Set down the listing below verbatim, but only from its first line through the line containing "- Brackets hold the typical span".

GIVEN MATERIAL START

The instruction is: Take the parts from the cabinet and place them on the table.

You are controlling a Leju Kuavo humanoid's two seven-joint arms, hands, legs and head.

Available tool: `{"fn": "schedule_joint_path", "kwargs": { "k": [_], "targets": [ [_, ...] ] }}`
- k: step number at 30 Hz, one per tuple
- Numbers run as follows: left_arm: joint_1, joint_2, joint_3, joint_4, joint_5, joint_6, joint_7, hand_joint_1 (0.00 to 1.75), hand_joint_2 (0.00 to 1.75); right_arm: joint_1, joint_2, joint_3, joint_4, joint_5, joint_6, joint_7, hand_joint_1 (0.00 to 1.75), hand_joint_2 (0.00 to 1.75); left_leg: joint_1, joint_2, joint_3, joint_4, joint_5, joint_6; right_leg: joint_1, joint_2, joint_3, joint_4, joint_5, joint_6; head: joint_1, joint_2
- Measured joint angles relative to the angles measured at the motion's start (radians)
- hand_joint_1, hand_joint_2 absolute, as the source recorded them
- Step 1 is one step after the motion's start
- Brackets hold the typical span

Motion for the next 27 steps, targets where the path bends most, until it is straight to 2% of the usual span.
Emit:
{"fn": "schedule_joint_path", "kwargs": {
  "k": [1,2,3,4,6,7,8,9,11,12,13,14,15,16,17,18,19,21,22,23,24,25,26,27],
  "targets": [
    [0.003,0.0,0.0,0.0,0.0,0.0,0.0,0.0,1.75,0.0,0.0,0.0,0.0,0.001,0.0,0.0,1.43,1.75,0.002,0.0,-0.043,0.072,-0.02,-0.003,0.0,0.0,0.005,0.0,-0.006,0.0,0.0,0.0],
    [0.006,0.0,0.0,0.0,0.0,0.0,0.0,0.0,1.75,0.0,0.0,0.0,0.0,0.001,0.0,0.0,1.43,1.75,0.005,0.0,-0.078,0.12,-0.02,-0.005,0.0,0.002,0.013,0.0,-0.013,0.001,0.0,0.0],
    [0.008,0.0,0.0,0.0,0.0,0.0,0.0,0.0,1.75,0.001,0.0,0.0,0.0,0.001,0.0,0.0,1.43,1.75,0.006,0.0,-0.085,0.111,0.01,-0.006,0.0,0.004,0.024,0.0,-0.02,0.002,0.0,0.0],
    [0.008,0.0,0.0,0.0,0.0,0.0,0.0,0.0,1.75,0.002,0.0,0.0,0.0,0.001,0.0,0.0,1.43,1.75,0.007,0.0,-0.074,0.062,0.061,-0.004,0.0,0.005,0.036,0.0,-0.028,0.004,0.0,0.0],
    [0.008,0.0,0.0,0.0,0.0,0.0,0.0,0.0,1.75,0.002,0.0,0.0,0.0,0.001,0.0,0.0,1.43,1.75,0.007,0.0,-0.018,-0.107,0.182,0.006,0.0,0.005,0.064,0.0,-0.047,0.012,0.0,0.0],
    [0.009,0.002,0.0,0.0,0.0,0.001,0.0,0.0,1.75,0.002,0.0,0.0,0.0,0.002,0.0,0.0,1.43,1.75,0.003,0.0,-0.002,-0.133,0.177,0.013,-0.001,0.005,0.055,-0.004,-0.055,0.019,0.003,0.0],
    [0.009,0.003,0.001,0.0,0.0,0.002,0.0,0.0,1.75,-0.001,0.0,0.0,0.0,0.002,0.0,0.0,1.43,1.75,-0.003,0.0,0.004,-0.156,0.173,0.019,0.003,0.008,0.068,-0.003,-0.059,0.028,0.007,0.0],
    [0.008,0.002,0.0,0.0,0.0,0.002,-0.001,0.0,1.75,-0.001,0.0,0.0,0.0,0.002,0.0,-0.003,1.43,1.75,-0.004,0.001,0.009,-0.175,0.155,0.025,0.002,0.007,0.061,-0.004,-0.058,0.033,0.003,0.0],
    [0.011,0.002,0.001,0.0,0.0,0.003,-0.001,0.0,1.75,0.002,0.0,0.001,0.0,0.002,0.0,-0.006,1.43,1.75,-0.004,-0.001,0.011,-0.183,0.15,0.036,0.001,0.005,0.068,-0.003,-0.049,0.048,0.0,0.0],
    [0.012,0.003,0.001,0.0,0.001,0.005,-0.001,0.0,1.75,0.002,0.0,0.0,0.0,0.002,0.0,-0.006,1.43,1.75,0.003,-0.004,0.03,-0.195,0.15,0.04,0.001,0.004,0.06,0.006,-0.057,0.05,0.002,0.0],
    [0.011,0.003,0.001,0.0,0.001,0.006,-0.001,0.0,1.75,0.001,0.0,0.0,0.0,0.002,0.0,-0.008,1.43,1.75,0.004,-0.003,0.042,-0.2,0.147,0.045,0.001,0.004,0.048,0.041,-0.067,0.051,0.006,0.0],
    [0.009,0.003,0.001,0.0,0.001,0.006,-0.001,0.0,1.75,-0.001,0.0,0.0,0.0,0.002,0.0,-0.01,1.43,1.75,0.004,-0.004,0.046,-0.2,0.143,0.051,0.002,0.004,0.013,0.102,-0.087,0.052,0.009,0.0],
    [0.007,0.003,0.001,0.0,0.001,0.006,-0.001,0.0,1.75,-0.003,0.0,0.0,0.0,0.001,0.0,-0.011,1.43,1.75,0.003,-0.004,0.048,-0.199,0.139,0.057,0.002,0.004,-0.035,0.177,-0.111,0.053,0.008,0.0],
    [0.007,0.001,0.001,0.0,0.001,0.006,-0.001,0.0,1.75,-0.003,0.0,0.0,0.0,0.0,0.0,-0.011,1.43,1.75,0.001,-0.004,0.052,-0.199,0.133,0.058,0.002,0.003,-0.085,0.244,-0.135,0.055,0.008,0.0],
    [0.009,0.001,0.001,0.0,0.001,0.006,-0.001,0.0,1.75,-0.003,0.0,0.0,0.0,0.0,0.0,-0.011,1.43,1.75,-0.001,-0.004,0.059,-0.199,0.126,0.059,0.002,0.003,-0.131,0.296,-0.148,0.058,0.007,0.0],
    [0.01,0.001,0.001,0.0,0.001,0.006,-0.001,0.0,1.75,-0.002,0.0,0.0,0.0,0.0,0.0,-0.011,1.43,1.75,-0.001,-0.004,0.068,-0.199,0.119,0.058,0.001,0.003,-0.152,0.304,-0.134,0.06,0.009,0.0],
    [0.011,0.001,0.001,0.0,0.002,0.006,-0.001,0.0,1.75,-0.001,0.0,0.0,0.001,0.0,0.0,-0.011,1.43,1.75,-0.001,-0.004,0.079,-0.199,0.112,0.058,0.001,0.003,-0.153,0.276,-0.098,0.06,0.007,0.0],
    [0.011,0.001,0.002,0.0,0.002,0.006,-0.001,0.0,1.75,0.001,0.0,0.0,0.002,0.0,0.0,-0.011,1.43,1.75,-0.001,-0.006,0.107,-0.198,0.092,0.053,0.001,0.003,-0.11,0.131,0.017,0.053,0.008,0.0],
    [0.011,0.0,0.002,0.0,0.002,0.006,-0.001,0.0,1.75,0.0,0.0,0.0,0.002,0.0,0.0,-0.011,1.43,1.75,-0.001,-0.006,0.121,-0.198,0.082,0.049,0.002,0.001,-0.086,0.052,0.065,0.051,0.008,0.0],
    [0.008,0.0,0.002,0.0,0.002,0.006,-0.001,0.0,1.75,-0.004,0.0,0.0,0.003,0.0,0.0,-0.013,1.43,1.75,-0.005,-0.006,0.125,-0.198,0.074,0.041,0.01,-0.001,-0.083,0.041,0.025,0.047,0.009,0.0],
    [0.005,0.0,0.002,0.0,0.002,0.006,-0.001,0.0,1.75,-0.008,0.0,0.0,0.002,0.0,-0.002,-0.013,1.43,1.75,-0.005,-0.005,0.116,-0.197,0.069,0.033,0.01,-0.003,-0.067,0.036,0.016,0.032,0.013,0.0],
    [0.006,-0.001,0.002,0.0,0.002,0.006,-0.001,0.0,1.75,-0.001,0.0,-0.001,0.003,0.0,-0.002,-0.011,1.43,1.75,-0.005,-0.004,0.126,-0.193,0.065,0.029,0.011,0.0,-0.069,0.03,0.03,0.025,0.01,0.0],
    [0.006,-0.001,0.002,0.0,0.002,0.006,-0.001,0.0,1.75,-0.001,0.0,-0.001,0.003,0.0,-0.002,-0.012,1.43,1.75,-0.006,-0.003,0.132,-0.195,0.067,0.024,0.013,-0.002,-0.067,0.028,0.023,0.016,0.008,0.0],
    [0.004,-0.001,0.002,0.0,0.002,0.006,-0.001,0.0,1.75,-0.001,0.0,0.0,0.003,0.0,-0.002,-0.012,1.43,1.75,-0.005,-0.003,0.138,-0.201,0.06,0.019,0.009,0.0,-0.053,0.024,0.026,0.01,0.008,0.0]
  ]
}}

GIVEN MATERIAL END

### FINISHED TASK
The instruction is: Take the parts from the cabinet and place them on the table.

You are controlling a Leju Kuavo humanoid's two seven-joint arms, hands, legs and head.

Available tool: `{"fn": "schedule_joint_path", "kwargs": { "k": [_], "targets": [ [_, ...] ] }}`
- k: step number at 30 Hz, one per tuple
- Numbers run as follows: left_arm: joint_1, joint_2, joint_3, joint_4, joint_5, joint_6, joint_7, hand_joint_1 (0.00 to 1.75), hand_joint_2 (0.00 to 1.75); right_arm: joint_1, joint_2, joint_3, joint_4, joint_5, joint_6, joint_7, hand_joint_1 (0.00 to 1.75), hand_joint_2 (0.00 to 1.75); left_leg: joint_1, joint_2, joint_3, joint_4, joint_5, joint_6; right_leg: joint_1, joint_2, joint_3, joint_4, joint_5, joint_6; head: joint_1, joint_2
- Measured joint angles relative to the angles measured at the motion's start (radians)
- hand_joint_1, hand_joint_2 absolute, as the source recorded them
- Step 1 is one step after the motion's start
- Brackets hold the typical span

The exercise has been carried out completely.